Displaying such information together in one place is, in particular, relevant to a commuter. This may be a way to use Smart City data to empower people to make more informed and lower-impact decisions. We can imagine these kinds of dashboards being displayed in public spaces: stores, apartment buildings, parks, bus, train, and metro stations. We could even imagine such dashboards being shared and used on popular blogs to communicate the information to people. The same APIs coming from the Open Data could also be plugged into vertical applications for better, lower-impact route planning.
Using data and demonstrating collective impact in a clear and interactive way is one method to harness the power and promises of the Smart City. The Smart City is expected to bring all kinds of productivity boosts and help improve the environment. But it is also up to individual citizen actors to use Smart City information to change their behaviors in order to truly make these changes and impacts occur.
One of the improvements could be in urban air quality. Poor air quality’s impacts on overall public health are quite well-documented. The World Health Organization estimates that in the EU, the cost associated with premature deaths and diseases resulting from poor air quality added up to $1.6 trillion as of 2010.
Automobile use is a large factor in a metropolitan region’s air quality. In showing someone when the next train will arrive and how they can use it to get out of traffic, public transportation suddenly becomes much more appealing. Even better, by showing people in Boston where a bike is and if it’s available, they may be more likely to use this option for shorter distances.

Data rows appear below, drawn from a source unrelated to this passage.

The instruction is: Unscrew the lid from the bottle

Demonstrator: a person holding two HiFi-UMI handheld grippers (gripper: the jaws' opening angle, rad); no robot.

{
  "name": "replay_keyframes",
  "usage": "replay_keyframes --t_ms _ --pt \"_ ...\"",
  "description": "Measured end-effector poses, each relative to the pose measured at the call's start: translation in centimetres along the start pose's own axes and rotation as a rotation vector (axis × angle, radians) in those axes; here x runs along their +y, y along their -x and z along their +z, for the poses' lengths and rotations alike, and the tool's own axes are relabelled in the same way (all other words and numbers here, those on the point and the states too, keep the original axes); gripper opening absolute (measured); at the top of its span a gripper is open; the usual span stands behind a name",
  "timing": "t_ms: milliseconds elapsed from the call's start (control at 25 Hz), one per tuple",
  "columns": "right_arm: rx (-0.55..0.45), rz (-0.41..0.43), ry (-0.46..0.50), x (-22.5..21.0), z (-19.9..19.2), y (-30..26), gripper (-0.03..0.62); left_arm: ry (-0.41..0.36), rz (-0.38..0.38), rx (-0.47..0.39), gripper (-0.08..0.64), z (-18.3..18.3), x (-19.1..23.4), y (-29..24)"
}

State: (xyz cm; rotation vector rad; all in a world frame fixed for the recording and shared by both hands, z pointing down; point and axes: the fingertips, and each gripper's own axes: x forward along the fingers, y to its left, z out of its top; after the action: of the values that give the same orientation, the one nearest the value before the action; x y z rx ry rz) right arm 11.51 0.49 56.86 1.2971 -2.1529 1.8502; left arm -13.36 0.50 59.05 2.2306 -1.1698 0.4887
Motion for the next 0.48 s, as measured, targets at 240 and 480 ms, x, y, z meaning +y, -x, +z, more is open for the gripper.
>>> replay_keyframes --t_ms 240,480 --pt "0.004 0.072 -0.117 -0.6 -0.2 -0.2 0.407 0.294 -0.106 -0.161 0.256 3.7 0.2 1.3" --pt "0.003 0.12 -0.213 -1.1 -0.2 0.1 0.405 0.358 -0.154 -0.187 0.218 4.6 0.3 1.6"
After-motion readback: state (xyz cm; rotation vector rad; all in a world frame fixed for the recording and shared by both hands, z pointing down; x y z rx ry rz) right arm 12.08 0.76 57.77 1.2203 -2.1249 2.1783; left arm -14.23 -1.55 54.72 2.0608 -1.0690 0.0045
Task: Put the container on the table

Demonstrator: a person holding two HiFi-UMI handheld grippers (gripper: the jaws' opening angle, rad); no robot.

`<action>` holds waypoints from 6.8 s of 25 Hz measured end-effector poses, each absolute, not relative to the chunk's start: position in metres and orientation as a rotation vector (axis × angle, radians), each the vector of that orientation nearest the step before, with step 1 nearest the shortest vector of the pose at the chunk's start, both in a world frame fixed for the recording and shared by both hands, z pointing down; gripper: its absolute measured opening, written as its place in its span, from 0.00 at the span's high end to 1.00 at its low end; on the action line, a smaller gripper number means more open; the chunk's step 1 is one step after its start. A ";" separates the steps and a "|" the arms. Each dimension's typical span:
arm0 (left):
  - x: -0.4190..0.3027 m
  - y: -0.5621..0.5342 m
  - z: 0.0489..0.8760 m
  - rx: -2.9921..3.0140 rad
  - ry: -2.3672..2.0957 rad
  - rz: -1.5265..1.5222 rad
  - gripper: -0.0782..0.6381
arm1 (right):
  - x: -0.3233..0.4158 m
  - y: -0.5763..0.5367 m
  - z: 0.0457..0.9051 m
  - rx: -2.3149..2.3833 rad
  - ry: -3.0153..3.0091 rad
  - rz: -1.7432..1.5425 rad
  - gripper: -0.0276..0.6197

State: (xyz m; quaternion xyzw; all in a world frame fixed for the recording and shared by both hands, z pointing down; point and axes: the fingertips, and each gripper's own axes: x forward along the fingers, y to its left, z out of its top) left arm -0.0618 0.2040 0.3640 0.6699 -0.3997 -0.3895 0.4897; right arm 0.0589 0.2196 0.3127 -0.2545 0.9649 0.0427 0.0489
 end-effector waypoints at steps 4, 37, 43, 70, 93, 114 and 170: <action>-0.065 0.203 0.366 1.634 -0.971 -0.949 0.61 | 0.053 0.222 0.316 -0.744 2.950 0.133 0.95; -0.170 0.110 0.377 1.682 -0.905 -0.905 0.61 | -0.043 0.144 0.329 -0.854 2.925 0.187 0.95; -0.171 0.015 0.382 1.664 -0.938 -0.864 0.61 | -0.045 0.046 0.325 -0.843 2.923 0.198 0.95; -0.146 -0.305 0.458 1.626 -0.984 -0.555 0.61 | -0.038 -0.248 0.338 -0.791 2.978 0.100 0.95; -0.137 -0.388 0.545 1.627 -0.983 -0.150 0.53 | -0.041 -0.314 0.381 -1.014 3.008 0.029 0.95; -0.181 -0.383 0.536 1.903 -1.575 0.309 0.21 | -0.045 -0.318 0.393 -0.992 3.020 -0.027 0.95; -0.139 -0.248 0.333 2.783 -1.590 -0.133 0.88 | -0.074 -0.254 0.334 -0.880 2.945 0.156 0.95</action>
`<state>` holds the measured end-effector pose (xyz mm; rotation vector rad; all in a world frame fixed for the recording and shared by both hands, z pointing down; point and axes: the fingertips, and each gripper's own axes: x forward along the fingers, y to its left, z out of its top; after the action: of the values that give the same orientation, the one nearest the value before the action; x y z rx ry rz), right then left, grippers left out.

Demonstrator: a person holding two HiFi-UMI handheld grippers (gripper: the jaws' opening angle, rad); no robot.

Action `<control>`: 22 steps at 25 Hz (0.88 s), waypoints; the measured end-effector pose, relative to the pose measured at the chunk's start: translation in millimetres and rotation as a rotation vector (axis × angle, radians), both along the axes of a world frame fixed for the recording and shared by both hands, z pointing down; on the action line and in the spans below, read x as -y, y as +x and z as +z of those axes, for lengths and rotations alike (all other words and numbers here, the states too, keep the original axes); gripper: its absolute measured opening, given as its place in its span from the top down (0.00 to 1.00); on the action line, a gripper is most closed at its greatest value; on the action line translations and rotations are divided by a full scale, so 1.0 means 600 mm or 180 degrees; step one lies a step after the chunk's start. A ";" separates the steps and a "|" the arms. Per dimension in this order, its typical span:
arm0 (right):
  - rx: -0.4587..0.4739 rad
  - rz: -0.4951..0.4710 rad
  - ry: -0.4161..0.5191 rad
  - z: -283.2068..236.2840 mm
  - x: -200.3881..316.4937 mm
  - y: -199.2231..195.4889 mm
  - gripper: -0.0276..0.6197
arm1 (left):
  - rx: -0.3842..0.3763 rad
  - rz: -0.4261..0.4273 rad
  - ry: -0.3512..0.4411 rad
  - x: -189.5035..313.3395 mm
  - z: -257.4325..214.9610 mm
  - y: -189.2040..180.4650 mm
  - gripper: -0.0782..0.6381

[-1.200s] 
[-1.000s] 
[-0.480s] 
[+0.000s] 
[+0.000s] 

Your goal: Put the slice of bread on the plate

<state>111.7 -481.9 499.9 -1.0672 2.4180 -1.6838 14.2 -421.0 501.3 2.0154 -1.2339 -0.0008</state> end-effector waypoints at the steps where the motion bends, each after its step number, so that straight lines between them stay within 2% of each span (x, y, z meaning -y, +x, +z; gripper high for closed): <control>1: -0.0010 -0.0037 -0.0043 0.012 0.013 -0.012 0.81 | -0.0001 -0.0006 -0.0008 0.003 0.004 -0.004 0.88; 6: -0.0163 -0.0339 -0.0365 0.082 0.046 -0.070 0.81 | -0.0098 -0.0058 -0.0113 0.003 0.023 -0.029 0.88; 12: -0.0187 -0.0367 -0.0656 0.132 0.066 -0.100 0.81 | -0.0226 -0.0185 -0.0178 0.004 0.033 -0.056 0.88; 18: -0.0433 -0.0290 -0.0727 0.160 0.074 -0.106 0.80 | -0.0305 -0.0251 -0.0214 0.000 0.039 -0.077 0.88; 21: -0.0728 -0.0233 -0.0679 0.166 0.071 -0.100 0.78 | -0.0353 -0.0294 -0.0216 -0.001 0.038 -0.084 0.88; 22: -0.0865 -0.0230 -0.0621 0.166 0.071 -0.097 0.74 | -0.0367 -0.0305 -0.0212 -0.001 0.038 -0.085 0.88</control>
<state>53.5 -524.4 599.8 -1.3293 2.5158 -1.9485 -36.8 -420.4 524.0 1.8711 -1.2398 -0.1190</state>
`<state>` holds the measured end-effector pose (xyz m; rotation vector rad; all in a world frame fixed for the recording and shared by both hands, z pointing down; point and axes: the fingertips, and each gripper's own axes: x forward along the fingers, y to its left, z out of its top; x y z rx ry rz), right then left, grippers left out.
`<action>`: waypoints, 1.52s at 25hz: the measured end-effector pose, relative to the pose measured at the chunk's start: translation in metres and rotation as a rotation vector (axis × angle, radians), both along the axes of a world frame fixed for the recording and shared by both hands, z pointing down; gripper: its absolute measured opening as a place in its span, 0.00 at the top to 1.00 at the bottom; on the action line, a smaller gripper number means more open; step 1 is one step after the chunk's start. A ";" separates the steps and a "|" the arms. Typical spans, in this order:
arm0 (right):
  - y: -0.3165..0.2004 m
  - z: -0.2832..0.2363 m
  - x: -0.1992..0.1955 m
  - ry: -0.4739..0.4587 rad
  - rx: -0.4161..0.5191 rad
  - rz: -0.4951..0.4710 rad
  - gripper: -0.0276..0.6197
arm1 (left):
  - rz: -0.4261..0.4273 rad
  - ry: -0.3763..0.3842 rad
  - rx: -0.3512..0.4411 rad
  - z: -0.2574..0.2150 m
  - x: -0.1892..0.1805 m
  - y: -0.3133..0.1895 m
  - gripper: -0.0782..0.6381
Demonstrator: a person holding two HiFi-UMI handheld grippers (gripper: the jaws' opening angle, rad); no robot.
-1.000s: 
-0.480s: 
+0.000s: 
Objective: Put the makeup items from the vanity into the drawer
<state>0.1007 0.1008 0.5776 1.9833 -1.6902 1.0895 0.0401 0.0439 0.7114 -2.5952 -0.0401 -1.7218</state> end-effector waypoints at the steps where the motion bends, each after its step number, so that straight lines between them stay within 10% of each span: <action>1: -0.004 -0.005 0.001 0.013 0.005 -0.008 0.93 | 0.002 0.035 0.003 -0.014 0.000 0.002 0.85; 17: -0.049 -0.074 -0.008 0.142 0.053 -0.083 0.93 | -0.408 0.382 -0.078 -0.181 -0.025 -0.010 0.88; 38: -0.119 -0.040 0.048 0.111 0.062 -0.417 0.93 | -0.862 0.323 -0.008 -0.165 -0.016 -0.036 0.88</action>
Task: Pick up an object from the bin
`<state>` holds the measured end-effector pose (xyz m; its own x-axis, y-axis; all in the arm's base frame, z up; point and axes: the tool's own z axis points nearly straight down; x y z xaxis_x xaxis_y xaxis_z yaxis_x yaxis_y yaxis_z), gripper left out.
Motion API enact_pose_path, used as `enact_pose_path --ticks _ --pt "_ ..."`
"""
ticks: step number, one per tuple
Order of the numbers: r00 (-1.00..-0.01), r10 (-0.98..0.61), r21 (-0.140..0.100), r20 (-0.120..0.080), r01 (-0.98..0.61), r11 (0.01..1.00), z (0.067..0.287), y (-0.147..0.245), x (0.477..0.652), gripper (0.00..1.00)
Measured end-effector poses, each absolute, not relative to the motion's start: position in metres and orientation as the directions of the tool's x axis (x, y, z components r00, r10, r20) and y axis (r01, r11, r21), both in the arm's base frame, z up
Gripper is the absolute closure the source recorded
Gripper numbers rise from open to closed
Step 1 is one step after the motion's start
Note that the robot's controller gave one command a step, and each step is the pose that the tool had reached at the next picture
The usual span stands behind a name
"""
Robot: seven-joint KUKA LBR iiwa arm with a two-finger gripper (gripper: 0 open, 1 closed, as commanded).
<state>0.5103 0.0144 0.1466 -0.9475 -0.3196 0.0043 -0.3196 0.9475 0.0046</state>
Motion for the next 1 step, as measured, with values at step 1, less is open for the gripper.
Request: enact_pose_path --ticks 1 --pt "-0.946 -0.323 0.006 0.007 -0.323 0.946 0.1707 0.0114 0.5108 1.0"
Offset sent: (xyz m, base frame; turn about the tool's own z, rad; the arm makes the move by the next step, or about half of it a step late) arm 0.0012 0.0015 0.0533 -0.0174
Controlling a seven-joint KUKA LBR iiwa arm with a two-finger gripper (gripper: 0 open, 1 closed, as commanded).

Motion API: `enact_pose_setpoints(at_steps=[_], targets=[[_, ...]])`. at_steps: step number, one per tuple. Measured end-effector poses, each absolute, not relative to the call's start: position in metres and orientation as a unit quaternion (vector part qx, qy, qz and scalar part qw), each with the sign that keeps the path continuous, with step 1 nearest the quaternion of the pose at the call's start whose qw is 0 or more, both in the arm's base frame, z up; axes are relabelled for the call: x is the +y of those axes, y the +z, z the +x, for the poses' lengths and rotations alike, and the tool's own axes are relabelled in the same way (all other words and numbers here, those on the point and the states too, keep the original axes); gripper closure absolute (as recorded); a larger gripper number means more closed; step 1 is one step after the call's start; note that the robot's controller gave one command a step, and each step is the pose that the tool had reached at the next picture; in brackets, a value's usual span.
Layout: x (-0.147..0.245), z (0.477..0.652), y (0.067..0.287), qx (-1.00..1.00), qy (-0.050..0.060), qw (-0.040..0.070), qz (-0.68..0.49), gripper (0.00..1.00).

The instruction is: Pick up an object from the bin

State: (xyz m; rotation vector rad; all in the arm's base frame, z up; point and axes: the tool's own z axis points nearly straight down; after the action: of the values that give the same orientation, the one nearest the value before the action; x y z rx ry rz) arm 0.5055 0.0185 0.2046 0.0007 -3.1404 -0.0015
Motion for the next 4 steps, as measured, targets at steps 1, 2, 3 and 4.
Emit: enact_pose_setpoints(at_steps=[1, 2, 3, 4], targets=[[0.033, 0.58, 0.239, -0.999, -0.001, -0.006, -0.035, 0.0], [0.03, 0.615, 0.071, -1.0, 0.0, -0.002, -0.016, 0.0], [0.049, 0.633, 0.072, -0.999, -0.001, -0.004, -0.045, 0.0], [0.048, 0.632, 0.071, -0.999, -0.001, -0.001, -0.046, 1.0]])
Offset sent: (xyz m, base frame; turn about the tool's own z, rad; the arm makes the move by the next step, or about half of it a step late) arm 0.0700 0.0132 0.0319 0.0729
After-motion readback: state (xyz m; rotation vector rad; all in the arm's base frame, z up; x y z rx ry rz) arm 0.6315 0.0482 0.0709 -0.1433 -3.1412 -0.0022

Getting more people out of their cars and taxis and onto bikes, buses, and trains can have wider positive impacts on the larger scale. Better air quality menas more savings in health spending thanks to an overall healthier population. Less cars on the road means less congestion. In the UK, France, Germany and the United States combined, costs associated with traffic measured $200 billion in 2013. There are huge savings potentials and productivity boosts associated with wider use of public transportation.
Empower All The Humans
It has probably been said countless times: people are a city’s smartest asset, no matter how intelligent and connected a place may be. The Smart City has at its disposal the information needed to empower better-informed decisions, but more reliable and people-friendly data hubs are needed to process, visualize, and share the data to ensure that insights can be drawn from these data and acted upon.
This is but one example of a dashboard. Transportation is only one potential piece of a Smart City dashboard. They could be taken even further with pages about energy consumption and water use and quality. If there is a sensor to measure something, there should be data made available.
Dashboards are but one method of putting important information scattered across Open Data portals and feeds around the web into a cohesive and understandable location. They allow the Smart City to become a more tangible concept in a person’s day-to-day life, and can inspire the opening of even more data. Give us all Smart City dashboards!